> Work order:
Line by line, reproduce exactly the beginning of the listing below, ending with the line that contains "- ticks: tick" and adding nothing.

> Dataset records:

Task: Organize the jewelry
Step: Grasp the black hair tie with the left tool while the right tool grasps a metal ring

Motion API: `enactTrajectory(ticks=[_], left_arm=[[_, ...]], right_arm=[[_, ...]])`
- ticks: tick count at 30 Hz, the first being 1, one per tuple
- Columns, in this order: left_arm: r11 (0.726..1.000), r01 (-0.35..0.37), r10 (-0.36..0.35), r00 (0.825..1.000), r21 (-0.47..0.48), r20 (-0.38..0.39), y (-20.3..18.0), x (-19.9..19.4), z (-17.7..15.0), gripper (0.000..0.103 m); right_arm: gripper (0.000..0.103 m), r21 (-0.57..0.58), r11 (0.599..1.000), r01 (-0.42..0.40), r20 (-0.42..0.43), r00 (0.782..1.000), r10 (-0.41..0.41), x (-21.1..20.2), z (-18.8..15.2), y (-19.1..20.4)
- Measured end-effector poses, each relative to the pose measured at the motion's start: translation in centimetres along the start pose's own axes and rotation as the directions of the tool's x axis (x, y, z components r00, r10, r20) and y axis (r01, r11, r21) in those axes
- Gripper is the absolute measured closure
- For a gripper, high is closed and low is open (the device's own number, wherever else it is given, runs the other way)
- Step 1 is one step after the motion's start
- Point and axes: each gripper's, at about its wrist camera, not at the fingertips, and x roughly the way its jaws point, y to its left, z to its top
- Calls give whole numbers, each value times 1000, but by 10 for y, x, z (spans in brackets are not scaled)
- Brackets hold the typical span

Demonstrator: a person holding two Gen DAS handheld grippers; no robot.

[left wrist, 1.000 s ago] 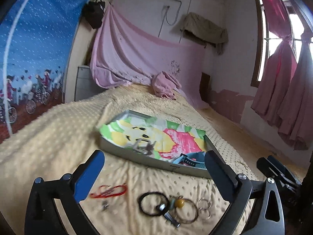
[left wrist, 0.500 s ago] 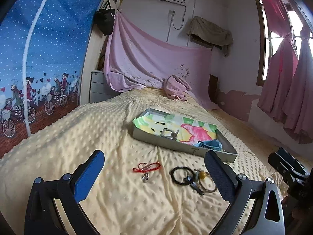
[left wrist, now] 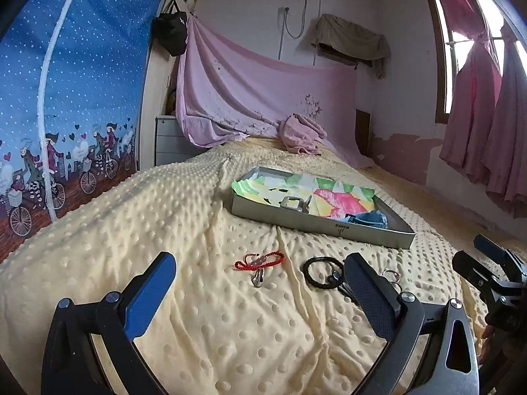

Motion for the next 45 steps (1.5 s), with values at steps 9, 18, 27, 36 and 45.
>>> enactTrajectory(ticks=[9, 18, 27, 36, 45], left_arm=[[998, 62, -60, 994, 20, -89, -9, 29, -4, 0], [982, 187, -185, 965, -7, -186, -23, 58, -11, 29], [975, 209, -221, 922, -74, -319, -33, 100, -18, 60], [969, 198, -238, 908, -148, -344, -26, 121, -20, 75], [963, 208, -253, 916, -171, -312, -21, 114, -25, 96]], right_arm=[[2, 29, 999, 29, -138, 990, -24, 32, -6, -13], [38, 146, 989, -31, -298, 952, 73, 77, -28, -30], [58, 142, 989, -48, -354, 930, 96, 102, -39, -23], [67, 157, 985, -71, -401, 907, 129, 116, -48, -21], [89, 174, 982, -74, -408, 902, 140, 119, -50, -21]])
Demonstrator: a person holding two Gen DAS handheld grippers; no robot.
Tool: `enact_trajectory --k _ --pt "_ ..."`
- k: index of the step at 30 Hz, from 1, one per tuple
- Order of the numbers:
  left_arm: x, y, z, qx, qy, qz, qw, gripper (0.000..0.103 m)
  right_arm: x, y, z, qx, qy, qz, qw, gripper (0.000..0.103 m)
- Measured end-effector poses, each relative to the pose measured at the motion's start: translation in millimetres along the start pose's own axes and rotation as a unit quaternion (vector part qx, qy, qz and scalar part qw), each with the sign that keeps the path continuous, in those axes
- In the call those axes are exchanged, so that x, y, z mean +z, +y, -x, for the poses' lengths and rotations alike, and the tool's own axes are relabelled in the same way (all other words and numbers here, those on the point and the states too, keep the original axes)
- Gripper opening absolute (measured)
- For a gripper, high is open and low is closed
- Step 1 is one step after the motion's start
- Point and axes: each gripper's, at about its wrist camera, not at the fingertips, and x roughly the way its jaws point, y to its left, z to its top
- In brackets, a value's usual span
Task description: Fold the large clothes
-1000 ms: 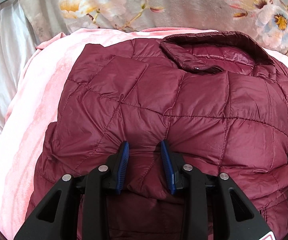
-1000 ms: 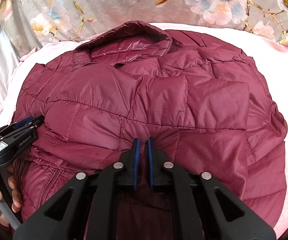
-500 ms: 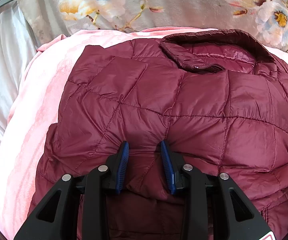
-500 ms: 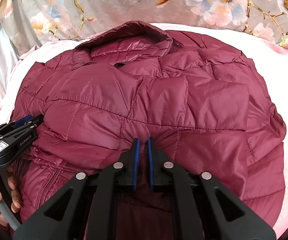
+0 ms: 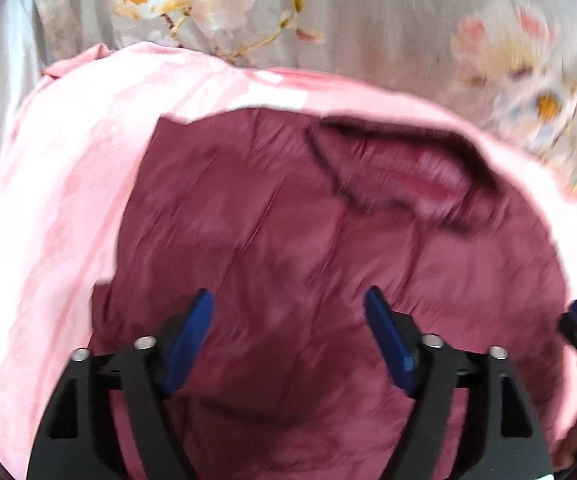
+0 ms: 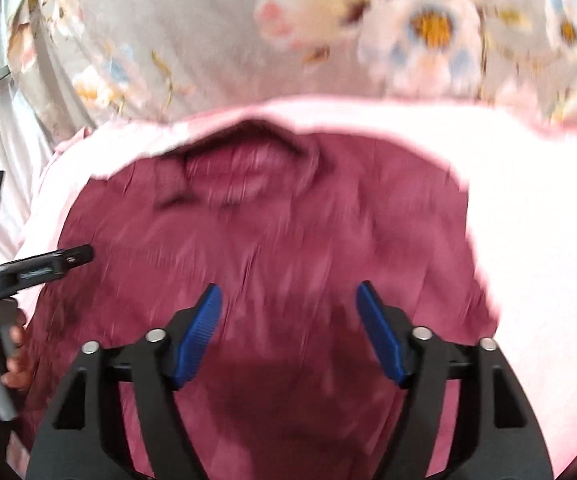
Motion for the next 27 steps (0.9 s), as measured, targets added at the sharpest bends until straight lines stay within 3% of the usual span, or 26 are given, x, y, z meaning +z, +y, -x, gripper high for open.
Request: enact_trajectory --k 3,8,10,17,18,20,22,24,27 --pt "31 -4 -15 -0.028 0.008 0.021 0.9993 0.079 31 -15 -28 0.015 -0.008 -0.045 0.999 0.076" --pt "59 -1 -68 -0.075 0.063 0.083 0.9917 0.079 56 -43 -88 0.058 0.027 -0.145 0.987 0.076" --pt "60 0 -85 -0.075 0.075 0.101 0.9892 0.079 55 -47 -107 0.069 0.050 -0.171 0.982 0.076" --pt "65 -16 -93 -0.094 0.063 0.089 0.9895 0.077 44 -22 -137 0.144 0.098 -0.200 0.964 0.058" --pt "66 -19 -94 -0.094 0.064 0.086 0.9898 0.073 45 -17 -140 0.152 0.102 -0.202 0.962 0.053" --pt "66 -24 -96 -0.097 0.068 0.078 0.9898 0.060 46 -11 -145 0.187 0.114 -0.218 0.951 0.013" --pt "66 -28 -100 -0.099 0.080 0.069 0.9894 0.025 50 -9 -134 0.215 0.092 -0.232 0.944 0.009" --pt "63 -29 -104 -0.081 0.088 0.059 0.9911 0.018 54 -6 -114 0.200 0.059 -0.202 0.957 0.008" --pt "56 -27 -103 -0.063 0.080 0.042 0.9940 0.014 49 1 -101 0.126 0.047 -0.132 0.982 0.007"
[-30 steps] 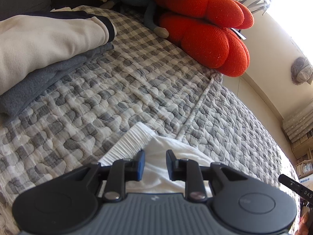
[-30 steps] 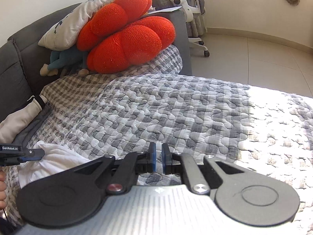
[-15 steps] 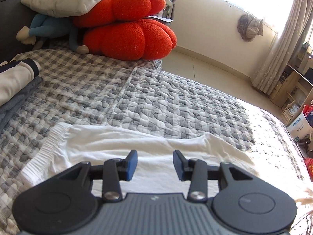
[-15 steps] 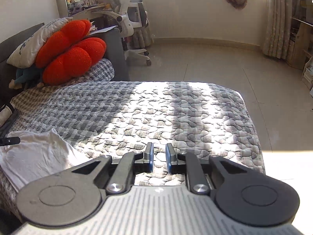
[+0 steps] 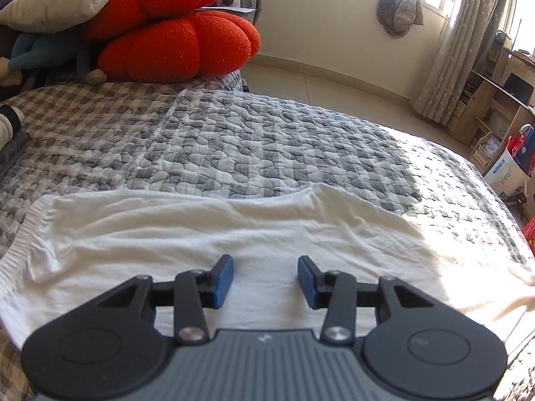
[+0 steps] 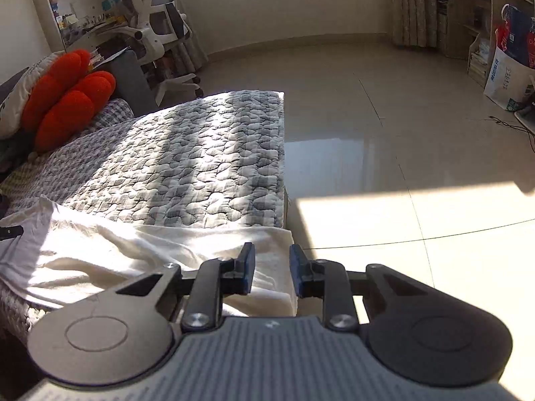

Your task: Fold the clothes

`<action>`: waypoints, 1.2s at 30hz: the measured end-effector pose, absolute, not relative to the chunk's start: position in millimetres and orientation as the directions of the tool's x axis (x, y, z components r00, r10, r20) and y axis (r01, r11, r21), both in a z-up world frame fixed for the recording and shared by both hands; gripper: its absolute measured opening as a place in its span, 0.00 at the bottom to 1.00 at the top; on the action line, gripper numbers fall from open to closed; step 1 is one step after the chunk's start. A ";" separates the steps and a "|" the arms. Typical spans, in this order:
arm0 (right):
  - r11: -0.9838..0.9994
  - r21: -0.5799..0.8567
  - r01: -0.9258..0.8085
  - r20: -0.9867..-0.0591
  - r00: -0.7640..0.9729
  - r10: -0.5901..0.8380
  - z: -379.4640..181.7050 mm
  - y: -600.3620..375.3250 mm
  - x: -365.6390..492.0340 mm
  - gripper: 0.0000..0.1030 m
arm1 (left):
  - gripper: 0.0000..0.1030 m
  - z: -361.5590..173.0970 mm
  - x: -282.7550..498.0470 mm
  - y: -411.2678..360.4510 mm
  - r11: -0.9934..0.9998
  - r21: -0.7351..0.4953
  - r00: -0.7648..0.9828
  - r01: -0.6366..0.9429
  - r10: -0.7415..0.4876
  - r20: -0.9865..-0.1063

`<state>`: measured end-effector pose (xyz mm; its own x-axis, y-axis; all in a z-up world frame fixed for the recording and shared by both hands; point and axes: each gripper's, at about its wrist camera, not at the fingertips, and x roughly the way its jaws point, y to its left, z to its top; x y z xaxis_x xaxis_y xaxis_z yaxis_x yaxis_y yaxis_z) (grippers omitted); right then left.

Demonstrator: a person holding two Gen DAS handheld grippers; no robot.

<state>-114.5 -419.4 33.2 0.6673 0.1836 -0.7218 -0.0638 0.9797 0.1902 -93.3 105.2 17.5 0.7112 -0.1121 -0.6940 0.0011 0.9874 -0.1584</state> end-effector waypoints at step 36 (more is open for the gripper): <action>0.996 -0.085 -0.009 -0.741 0.669 -0.057 22.2 -381.0 -79.2 0.03 | 0.43 20.0 -94.7 112.2 0.982 -0.177 0.734 -0.064 -0.074 -0.675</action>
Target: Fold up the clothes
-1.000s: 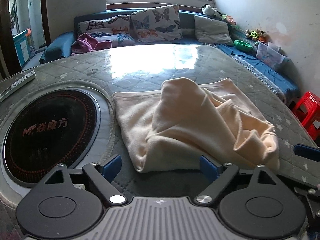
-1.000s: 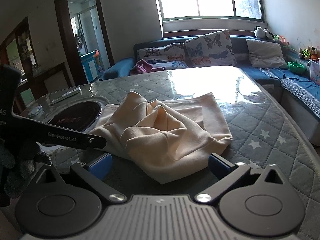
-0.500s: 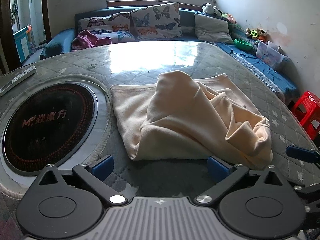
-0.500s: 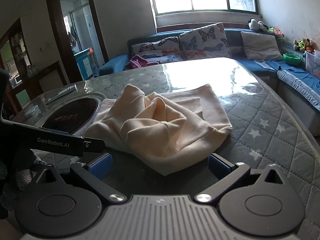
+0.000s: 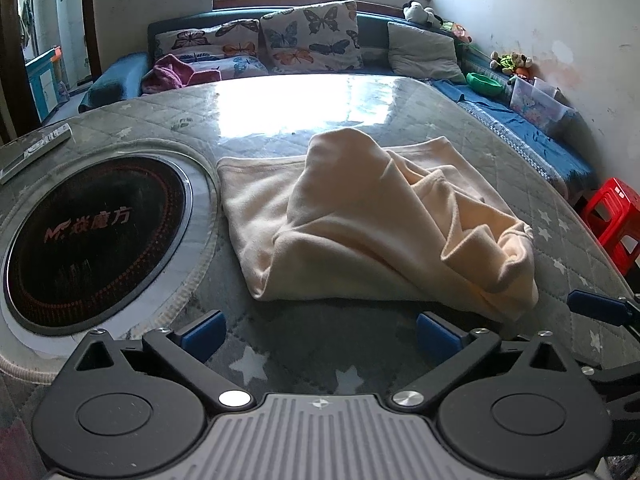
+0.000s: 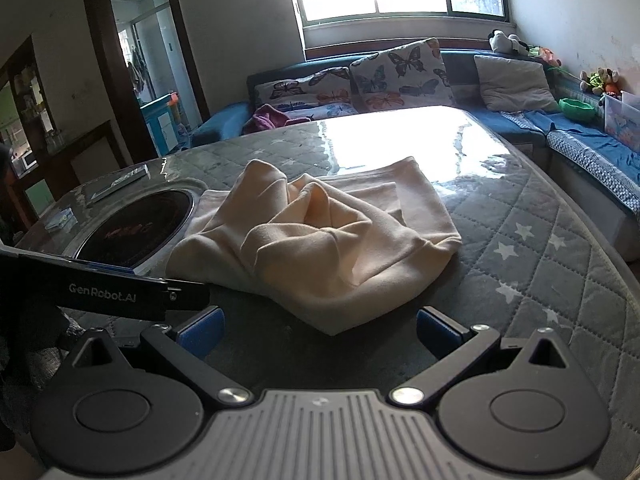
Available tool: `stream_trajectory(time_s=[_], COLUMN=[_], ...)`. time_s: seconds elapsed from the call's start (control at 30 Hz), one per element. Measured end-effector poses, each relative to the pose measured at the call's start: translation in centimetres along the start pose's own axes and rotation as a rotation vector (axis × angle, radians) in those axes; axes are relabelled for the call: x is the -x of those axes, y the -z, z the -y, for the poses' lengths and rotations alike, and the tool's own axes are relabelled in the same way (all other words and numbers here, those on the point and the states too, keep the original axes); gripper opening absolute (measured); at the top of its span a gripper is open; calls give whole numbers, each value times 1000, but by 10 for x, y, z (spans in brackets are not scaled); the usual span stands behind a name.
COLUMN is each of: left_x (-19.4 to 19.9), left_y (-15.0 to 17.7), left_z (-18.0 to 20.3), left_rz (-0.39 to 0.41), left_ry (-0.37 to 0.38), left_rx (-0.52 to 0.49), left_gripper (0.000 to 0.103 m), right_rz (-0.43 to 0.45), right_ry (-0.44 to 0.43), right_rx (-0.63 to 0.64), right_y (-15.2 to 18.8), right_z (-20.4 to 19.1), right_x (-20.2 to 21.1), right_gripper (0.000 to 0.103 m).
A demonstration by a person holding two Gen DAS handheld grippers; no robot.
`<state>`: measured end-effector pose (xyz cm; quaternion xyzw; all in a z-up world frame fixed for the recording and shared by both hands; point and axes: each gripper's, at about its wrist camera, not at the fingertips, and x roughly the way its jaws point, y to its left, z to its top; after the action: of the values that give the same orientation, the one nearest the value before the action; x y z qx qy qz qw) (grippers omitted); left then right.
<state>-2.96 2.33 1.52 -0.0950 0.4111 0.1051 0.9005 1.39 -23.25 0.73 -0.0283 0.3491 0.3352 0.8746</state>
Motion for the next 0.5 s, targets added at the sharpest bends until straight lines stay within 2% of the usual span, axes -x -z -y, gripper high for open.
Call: stream_trajectory(time_s=[0.5], left_x=[5], left_y=[7], left_z=[5], left_rz=[-11], left_ry=[2], left_rx=[-7], left_gripper=[103], right_rz=[3], right_ry=[4], right_rx=[-4], right_y=[6], right_z=[-4], right_x=[6], right_gripper=[103])
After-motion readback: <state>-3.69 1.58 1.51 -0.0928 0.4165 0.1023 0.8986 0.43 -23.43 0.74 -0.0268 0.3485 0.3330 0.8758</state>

> Expected answer:
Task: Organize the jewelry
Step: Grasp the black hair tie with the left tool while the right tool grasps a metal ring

Motion API: `enactTrajectory(ticks=[_], left_arm=[[_, ...]], right_arm=[[_, ...]])`
- ticks: tick count at 30 Hz, the first being 1, one per tuple

Besides this answer, nothing more is needed.